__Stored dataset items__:
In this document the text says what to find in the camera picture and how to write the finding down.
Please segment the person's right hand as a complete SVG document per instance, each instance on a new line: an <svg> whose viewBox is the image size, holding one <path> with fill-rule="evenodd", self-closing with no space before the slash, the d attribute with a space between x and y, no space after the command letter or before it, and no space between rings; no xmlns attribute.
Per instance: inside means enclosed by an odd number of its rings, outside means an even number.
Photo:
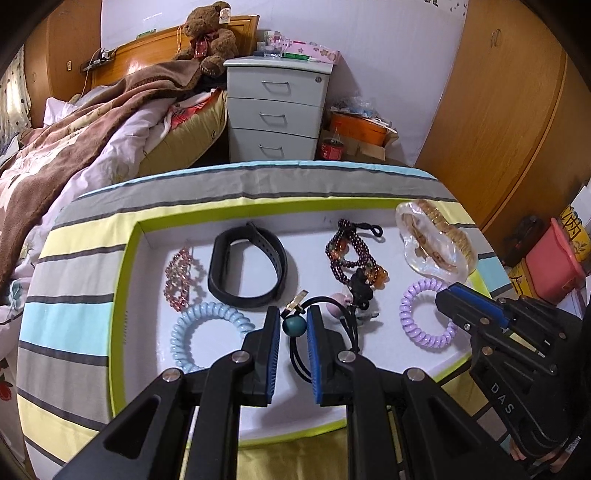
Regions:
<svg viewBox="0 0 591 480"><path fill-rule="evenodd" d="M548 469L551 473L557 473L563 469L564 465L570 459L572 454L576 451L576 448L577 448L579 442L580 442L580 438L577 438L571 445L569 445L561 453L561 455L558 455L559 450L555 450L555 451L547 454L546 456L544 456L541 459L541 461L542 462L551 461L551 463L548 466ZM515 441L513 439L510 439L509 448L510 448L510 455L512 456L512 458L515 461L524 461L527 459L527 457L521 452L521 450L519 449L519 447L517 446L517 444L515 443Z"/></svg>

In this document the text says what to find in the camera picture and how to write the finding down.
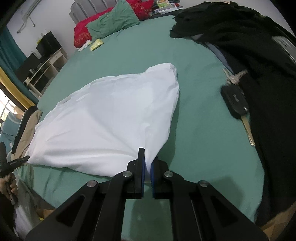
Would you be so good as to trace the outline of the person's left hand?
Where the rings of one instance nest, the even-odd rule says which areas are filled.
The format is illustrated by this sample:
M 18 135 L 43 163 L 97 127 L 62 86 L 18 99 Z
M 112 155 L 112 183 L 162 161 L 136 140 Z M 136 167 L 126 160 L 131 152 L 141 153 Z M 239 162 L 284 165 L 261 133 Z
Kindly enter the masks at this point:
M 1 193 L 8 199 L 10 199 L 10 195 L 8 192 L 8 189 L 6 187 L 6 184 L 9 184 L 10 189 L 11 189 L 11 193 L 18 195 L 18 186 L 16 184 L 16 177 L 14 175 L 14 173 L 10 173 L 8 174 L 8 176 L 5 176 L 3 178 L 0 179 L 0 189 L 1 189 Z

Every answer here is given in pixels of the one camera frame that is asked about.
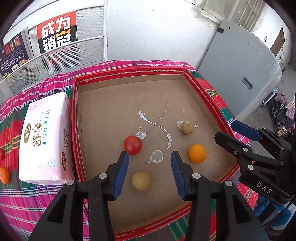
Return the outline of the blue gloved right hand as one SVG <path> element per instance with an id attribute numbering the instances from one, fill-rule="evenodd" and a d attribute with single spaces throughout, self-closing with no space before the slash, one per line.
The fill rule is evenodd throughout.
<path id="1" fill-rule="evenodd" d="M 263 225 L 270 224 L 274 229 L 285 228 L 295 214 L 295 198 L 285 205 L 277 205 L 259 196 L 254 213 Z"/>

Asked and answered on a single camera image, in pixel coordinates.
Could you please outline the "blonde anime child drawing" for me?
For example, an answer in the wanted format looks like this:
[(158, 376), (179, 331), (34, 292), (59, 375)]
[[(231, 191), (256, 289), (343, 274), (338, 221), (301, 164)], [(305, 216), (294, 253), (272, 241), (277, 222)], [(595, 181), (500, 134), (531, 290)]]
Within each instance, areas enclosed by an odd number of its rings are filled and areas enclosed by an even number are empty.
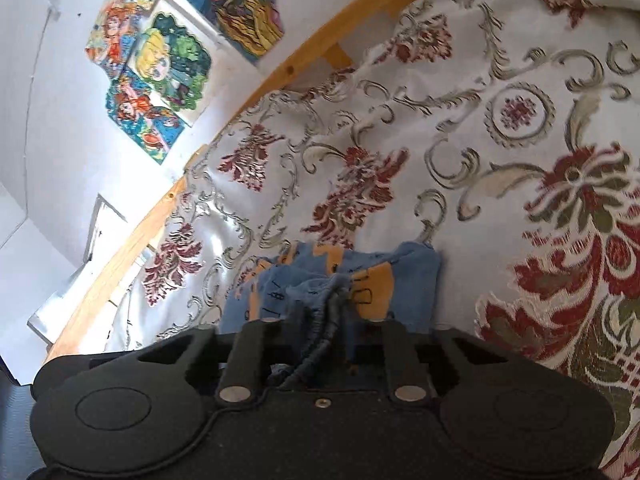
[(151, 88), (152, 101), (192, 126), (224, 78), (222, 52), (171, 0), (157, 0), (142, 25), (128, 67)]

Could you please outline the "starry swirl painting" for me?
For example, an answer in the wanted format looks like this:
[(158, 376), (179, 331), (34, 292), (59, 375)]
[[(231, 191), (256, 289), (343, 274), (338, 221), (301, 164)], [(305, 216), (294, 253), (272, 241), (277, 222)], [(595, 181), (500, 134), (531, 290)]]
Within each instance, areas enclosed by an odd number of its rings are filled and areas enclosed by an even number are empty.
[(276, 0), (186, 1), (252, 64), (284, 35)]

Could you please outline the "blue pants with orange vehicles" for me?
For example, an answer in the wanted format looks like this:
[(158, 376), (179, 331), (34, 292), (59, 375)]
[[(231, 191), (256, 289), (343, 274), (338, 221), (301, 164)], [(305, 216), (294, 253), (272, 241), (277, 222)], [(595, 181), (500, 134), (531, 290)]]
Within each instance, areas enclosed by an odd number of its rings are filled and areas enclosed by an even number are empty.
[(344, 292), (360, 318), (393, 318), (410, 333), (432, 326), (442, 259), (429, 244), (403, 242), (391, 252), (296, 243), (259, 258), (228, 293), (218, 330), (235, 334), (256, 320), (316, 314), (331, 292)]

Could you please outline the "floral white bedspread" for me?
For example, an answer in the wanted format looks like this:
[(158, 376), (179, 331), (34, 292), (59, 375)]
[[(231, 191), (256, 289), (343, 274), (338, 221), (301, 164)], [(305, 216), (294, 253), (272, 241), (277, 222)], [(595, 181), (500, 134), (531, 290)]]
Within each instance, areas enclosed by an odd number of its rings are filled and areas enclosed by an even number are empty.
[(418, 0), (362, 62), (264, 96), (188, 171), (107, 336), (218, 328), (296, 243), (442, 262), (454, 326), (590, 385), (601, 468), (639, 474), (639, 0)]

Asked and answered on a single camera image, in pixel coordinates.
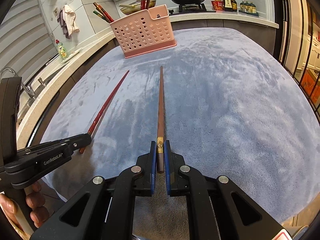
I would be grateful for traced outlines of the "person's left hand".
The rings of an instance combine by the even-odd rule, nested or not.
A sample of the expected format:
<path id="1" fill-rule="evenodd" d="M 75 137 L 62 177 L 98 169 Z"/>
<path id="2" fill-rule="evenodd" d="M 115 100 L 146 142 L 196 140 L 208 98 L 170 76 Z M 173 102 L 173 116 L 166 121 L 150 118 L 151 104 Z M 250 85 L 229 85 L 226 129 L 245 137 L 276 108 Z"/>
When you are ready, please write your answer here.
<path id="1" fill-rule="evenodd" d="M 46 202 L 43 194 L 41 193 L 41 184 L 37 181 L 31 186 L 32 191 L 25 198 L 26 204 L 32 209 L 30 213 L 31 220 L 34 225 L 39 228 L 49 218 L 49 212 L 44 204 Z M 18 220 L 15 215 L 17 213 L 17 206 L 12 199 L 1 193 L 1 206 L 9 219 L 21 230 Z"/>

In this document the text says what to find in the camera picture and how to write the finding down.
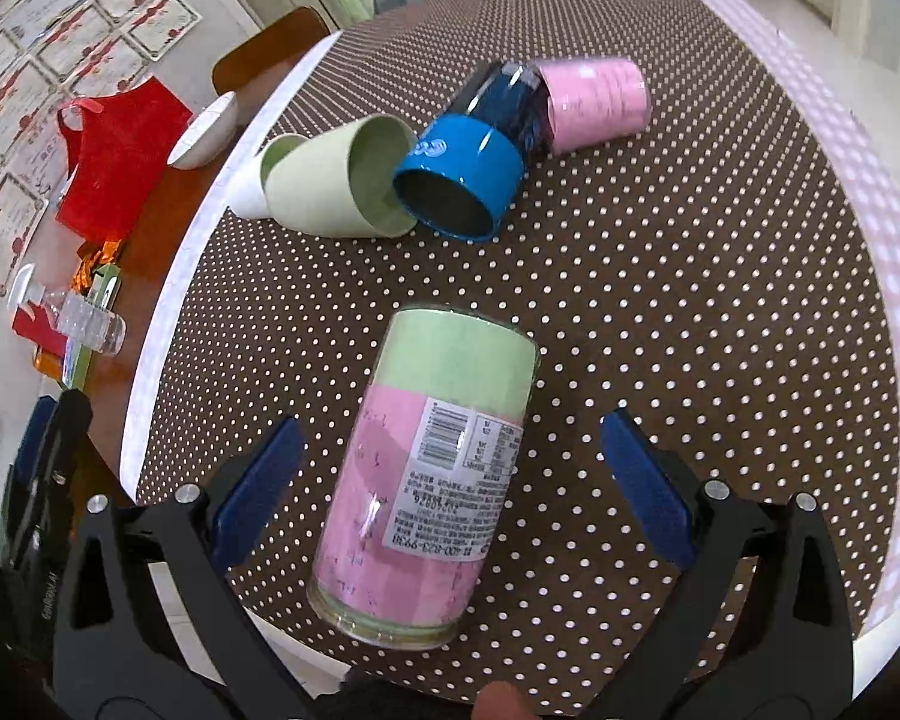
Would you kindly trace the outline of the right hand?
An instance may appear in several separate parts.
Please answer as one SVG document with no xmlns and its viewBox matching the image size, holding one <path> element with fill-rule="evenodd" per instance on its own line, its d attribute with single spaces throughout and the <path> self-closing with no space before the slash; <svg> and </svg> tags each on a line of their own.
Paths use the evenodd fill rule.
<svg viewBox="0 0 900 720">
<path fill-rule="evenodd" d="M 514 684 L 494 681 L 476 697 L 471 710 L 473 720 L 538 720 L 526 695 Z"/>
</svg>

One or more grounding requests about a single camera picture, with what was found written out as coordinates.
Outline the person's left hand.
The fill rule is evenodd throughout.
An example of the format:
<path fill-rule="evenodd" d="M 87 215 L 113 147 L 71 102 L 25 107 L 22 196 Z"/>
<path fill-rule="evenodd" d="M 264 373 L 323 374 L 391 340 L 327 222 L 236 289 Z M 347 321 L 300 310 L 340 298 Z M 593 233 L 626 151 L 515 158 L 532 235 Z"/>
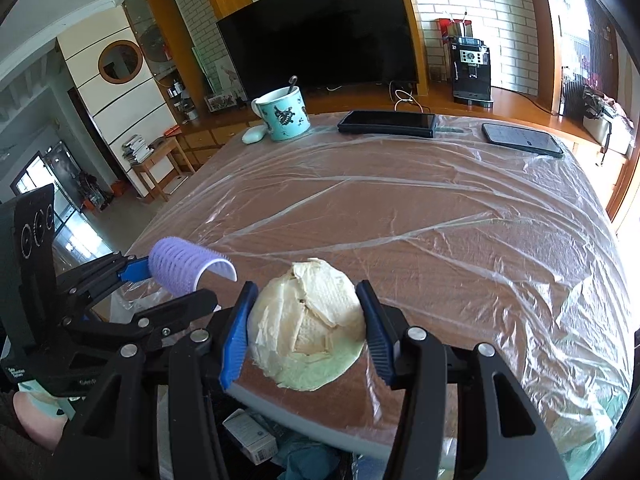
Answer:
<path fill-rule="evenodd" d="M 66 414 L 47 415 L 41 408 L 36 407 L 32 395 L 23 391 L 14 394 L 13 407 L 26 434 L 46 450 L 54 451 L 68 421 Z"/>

__Work item__: Word for word, restate the records shown above, minus the pictures.

__Answer box__:
In this document the text says what to find in the camera picture and how to write the finding down.
Please segment the person's right hand as a complete SVG document per instance, each instance on a new line: an <svg> whose viewBox is the image size, holding one <path> with fill-rule="evenodd", self-closing with no space before the slash, the d attribute with a space between x and y, no space after the command letter or before it, and no space between rings; no xmlns attribute.
Per instance: inside means enclosed by an odd number of its rings, outside means an even number.
Photo:
Regions:
<svg viewBox="0 0 591 480"><path fill-rule="evenodd" d="M548 469L551 473L557 473L563 469L564 465L570 459L572 454L576 451L576 448L577 448L579 442L580 442L580 438L577 438L571 445L569 445L561 453L561 455L558 455L559 450L555 450L555 451L547 454L546 456L544 456L541 459L541 461L542 462L551 461L551 463L548 466ZM515 441L513 439L510 439L509 448L510 448L510 455L512 456L512 458L515 461L524 461L527 459L527 457L521 452L521 450L519 449L519 447L517 446L517 444L515 443Z"/></svg>

In this document the text says what to find in the camera picture and how to write the finding down.
Would you be so good as to trace the outline of the person's left hand?
Where the rings of one instance nest, the even-odd rule says which areas are filled.
The format is illustrated by this sample:
M 18 135 L 43 163 L 97 127 L 62 86 L 18 99 Z
M 112 155 L 112 183 L 162 161 L 136 140 Z M 136 167 L 126 160 L 131 152 L 141 153 Z M 239 162 L 284 165 L 261 133 Z
Kindly enter the masks at this point:
M 1 193 L 8 199 L 10 199 L 10 195 L 8 192 L 8 189 L 6 187 L 6 184 L 9 184 L 10 189 L 11 189 L 11 193 L 18 195 L 18 186 L 16 184 L 16 177 L 14 175 L 14 173 L 10 173 L 8 174 L 8 176 L 5 176 L 3 178 L 0 179 L 0 189 L 1 189 Z

Every answer here is given in pixels of the one camera frame that is asked about.
Return the outline of the blue gloved right hand as one SVG <path> element per instance with an id attribute numbering the instances from one, fill-rule="evenodd" and a d attribute with single spaces throughout, self-closing with no space before the slash, one per line.
The fill rule is evenodd throughout.
<path id="1" fill-rule="evenodd" d="M 263 225 L 270 224 L 274 229 L 285 228 L 295 214 L 295 198 L 285 205 L 277 205 L 259 196 L 254 213 Z"/>

Asked and answered on a single camera image, in pixel coordinates.
Could you please outline the "blonde anime child drawing" for me?
For example, an answer in the wanted format looks like this:
[(158, 376), (179, 331), (34, 292), (59, 375)]
[[(231, 191), (256, 289), (343, 274), (338, 221), (301, 164)], [(305, 216), (294, 253), (272, 241), (277, 222)], [(595, 181), (500, 134), (531, 290)]]
Within each instance, areas enclosed by an odd number of its rings are filled and areas enclosed by an even number are empty.
[(151, 88), (152, 101), (192, 126), (224, 78), (222, 52), (171, 0), (157, 0), (142, 25), (128, 67)]

Could you please outline the "starry swirl painting" for me?
For example, an answer in the wanted format looks like this:
[(158, 376), (179, 331), (34, 292), (59, 375)]
[[(231, 191), (256, 289), (343, 274), (338, 221), (301, 164)], [(305, 216), (294, 253), (272, 241), (277, 222)], [(595, 181), (500, 134), (531, 290)]]
Within each instance, areas enclosed by an odd number of its rings are filled and areas enclosed by an even number are empty.
[(276, 0), (186, 1), (252, 64), (284, 35)]

Could you please outline the "blue pants with orange vehicles" for me?
For example, an answer in the wanted format looks like this:
[(158, 376), (179, 331), (34, 292), (59, 375)]
[[(231, 191), (256, 289), (343, 274), (338, 221), (301, 164)], [(305, 216), (294, 253), (272, 241), (277, 222)], [(595, 181), (500, 134), (531, 290)]]
Within each instance, areas enclosed by an odd number of its rings are filled and areas enclosed by an even number are empty.
[(344, 292), (360, 318), (393, 318), (410, 333), (432, 326), (442, 259), (429, 244), (403, 242), (391, 252), (296, 243), (259, 258), (228, 293), (218, 330), (235, 334), (256, 320), (316, 314), (331, 292)]

Could you please outline the "floral white bedspread" for me?
For example, an answer in the wanted format looks like this:
[(158, 376), (179, 331), (34, 292), (59, 375)]
[[(231, 191), (256, 289), (343, 274), (338, 221), (301, 164)], [(305, 216), (294, 253), (272, 241), (277, 222)], [(595, 181), (500, 134), (531, 290)]]
Within each instance, areas enclosed by an odd number of its rings are filled and areas enclosed by an even number are empty.
[(418, 0), (362, 62), (264, 96), (188, 171), (107, 336), (218, 328), (296, 243), (442, 262), (454, 326), (590, 385), (601, 468), (639, 474), (639, 0)]

Asked and answered on a single camera image, in pixel coordinates.
I would be grateful for traced outlines of the "person's left hand".
The rings of an instance combine by the even-odd rule, nested or not.
A sample of the expected format:
<path id="1" fill-rule="evenodd" d="M 75 137 L 62 177 L 98 169 Z"/>
<path id="2" fill-rule="evenodd" d="M 115 100 L 146 142 L 196 140 L 208 98 L 170 76 Z M 173 102 L 173 116 L 166 121 L 150 118 L 151 104 Z M 250 85 L 229 85 L 226 129 L 245 137 L 276 108 Z"/>
When you are ready, please write your answer here.
<path id="1" fill-rule="evenodd" d="M 46 202 L 43 194 L 41 193 L 41 184 L 37 181 L 31 186 L 32 191 L 25 198 L 26 204 L 32 209 L 30 213 L 31 220 L 34 225 L 39 228 L 49 218 L 49 212 L 44 204 Z M 18 220 L 15 215 L 17 213 L 17 206 L 12 199 L 1 193 L 1 206 L 9 219 L 21 230 Z"/>

In this document the text says what to find in the camera picture and how to write the finding down.
Would you kindly trace the outline of the right hand?
An instance may appear in several separate parts.
Please answer as one SVG document with no xmlns and its viewBox matching the image size, holding one <path> element with fill-rule="evenodd" per instance on its own line, its d attribute with single spaces throughout and the <path> self-closing with no space before the slash; <svg> and </svg> tags each on a line of their own.
Paths use the evenodd fill rule.
<svg viewBox="0 0 900 720">
<path fill-rule="evenodd" d="M 514 684 L 494 681 L 476 697 L 471 710 L 473 720 L 538 720 L 526 695 Z"/>
</svg>

One or more grounding requests about a single camera picture, with what was found written out as coordinates.
Outline the person's left hand.
The fill rule is evenodd throughout.
An example of the format:
<path fill-rule="evenodd" d="M 87 215 L 113 147 L 71 102 L 25 107 L 22 196 Z"/>
<path fill-rule="evenodd" d="M 264 373 L 323 374 L 391 340 L 327 222 L 236 289 Z M 347 321 L 300 310 L 340 298 Z M 593 233 L 626 151 L 515 158 L 532 235 Z"/>
Answer:
<path fill-rule="evenodd" d="M 66 414 L 47 415 L 41 408 L 36 407 L 32 395 L 23 391 L 14 394 L 13 407 L 26 434 L 46 450 L 54 451 L 68 421 Z"/>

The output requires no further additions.